Nuffield Department of Clinical Neurosciences, University of Oxford, Oxford, United Kingdom.
Department of Experimental Psychology, University of Oxford, Oxford, United Kingdom.
PLoS Comput Biol. 2022 May 27;18(5):e1009816. doi: 10.1371/journal.pcbi.1009816. eCollection 2022 May.

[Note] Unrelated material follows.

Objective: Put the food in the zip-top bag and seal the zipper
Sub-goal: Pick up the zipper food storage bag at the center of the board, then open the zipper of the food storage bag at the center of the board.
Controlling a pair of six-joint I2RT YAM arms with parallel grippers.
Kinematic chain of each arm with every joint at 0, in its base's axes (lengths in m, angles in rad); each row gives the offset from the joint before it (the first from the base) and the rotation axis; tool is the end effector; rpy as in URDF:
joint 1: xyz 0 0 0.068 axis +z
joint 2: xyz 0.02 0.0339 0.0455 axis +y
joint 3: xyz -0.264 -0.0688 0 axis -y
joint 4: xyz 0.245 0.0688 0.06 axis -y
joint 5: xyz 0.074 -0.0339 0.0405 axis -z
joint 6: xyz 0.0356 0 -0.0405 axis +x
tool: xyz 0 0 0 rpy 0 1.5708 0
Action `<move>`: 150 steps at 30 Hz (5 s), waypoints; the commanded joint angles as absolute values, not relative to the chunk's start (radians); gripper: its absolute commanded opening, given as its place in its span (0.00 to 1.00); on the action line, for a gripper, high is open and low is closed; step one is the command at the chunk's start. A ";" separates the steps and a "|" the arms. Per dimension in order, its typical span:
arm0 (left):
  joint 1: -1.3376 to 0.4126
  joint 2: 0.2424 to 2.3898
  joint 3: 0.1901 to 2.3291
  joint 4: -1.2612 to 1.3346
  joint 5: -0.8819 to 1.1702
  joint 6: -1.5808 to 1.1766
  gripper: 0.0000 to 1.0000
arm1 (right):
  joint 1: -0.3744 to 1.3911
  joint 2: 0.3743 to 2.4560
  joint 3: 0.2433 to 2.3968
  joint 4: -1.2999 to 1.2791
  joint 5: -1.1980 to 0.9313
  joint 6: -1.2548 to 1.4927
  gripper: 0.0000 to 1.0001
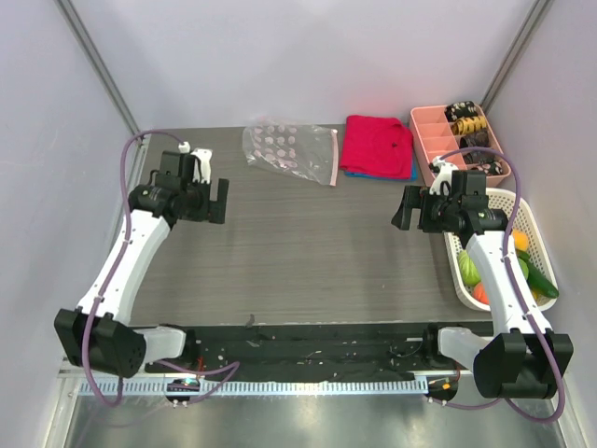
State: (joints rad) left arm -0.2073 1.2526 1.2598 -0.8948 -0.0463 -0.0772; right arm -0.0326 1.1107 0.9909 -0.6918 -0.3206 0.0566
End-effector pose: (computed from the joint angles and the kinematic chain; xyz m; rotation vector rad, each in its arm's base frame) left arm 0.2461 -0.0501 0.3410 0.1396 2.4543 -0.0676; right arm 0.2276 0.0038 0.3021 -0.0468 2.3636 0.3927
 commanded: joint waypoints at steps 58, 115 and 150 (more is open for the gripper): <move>-0.472 1.679 1.450 -0.294 0.336 0.548 0.00 | -0.051 1.253 1.313 -0.842 -0.474 -0.002 1.00; -0.376 1.470 1.585 -1.035 1.092 0.549 0.00 | 0.219 1.014 1.068 -0.391 -0.867 -0.275 0.42; -0.371 1.473 1.661 -0.606 0.438 -0.228 0.91 | 0.328 0.914 1.109 -0.422 -0.637 0.601 0.01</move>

To accurately predict rewards associated with states or actions, the variability of observations has to be taken into account. In particular, when the observations are noisy, the individual rewards should have less influence on tracking of average reward, and the estimate of the mean reward should be updated to a smaller extent after each observation. However, it is not known how the magnitude of the observation noise might be tracked and used to control prediction updates in the brain reward system. Here, we introduce a new model that uses simple, tractable learning rules that track the mean and standard deviation of reward, and leverages prediction errors scaled by uncertainty as the central feedback signal. We show that the new model has an advantage over conventional reinforcement learning models in a value tracking task, and approaches a theoretic limit of performance provided by the Kalman filter. Further, we propose a possible biological implementation of the model in the basal ganglia circuit. In the proposed network, dopaminergic neurons encode reward prediction errors scaled by standard deviation of rewards. We show that such scaling may arise if the striatal neurons learn the standard deviation of rewards and modulate the activity of dopaminergic neurons. The model is consistent with experimental findings concerning dopamine prediction error scaling relative to reward magnitude, and with many features of striatal plasticity. Our results span across the levels of implementation, algorithm, and computation, and might have important implications for understanding the dopaminergic prediction error signal and its relation to adaptive and effective learning.
为了准确预测与状态或动作相关的奖励,必须考虑到观测值的可变性。特别是,当观测值存在噪声时,个体奖励对平均奖励的跟踪的影响应该较小,并且每次观测后,对平均奖励的估计应该以较小的程度进行更新。然而,目前尚不清楚如何跟踪观测噪声的大小,并在大脑奖励系统中用于控制预测更新。在这里,我们引入了一种新的模型,该模型使用简单、可处理的学习规则来跟踪奖励的平均值和标准差,并利用由不确定性缩放的预测误差作为中央反馈信号。我们表明,新模型在价值跟踪任务中优于传统的强化学习模型,并接近卡尔曼滤波器提供的性能理论极限。此外,我们提出了基底神经节回路中模型的一种可能的生物学实现。在提出的网络中,多巴胺能神经元编码由奖励标准差缩放的奖励预测误差。我们表明,如果纹状体神经元学习奖励的标准差并调节多巴胺能神经元的活动,则可能会出现这种缩放。该模型与关于多巴胺预测误差相对于奖励幅度的缩放的实验结果一致,并且与纹状体可塑性的许多特征一致。我们的结果跨越了实现、算法和计算的各个层面,对于理解多巴胺能预测误差信号及其与适应性和有效学习的关系可能具有重要意义。